WASHINGTON, New orders for U.S. factory goods increased by the most in seven months in January, in another hopeful sign for the troubled manufacturing sector.
The Commerce Department said on Thursday new orders for manufactured goods rebounded 1.6 percent after an unrevised 2.9 percent drop in December. That was the largest increase since June and followed two straight months of declines.
Economists polled by Reuters had forecast factory orders rising 2.0 percent in January.
Factory activity, which accounts for about 12 percent of the economy, has been slammed by a strong dollar and weak global demand, which have undercut exports. Spending cuts by energy firms in the wake of a plunge in oil prices are also a drag, as are efforts by businesses to reduce an inventory glut.
But the worst of the factory slump appears to be over, with a survey this week showing an improvement in sentiment among manufacturers in February. A report last month showed solid gains in industrial production in January.
In January, factory orders rose broadly, with orders for transportation equipment jumping 11.4 percent.
The Commerce Department also said orders for non-defense capital goods excluding aircraft - seen as a measure of business confidence and spending plans – rose 3.4 percent instead of the 3.9 percent increase reported last month.
Shipments of these so-called core capital goods, which are used to calculate business equipment spending in the gross domestic product report, fell 0.4 percent in January as previously reported.

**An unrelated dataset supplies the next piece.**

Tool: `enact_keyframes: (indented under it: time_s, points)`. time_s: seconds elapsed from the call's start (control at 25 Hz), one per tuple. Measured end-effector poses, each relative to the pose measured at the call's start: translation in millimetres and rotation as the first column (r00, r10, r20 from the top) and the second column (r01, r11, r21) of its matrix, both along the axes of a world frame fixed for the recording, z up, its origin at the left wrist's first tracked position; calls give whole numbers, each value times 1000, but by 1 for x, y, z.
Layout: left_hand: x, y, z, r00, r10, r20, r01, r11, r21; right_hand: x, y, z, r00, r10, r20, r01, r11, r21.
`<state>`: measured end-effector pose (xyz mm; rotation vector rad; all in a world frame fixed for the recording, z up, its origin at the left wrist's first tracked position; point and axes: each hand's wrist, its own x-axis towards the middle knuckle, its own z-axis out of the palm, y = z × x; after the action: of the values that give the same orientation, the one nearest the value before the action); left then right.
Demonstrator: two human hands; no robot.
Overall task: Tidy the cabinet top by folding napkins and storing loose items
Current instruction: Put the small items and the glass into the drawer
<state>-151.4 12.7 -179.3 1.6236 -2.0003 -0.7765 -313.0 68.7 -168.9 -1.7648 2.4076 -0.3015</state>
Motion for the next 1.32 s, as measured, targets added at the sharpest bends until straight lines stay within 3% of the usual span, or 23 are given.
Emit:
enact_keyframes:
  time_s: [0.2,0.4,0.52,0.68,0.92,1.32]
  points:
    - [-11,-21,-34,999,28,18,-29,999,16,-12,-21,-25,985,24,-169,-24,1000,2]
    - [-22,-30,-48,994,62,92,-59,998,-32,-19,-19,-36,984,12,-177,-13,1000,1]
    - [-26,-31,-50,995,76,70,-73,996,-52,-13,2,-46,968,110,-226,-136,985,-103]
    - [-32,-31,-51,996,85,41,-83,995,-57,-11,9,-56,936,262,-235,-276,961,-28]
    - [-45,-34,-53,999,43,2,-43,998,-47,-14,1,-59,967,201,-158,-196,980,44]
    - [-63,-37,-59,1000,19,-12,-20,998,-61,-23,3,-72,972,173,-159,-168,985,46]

Inventories of factory goods fell for a seventh straight month, suggesting factories were making progress in reducing the inventory glut. While that could support future manufacturing activity, it suggests inventories will again be a drag on economic growth in the first quarter.
That left the inventories-to-shipments ratio at 1.36, down from 1.37 in December. Unfilled orders at factories edged up 0.1 percent in January and have now increased in three of the last four months.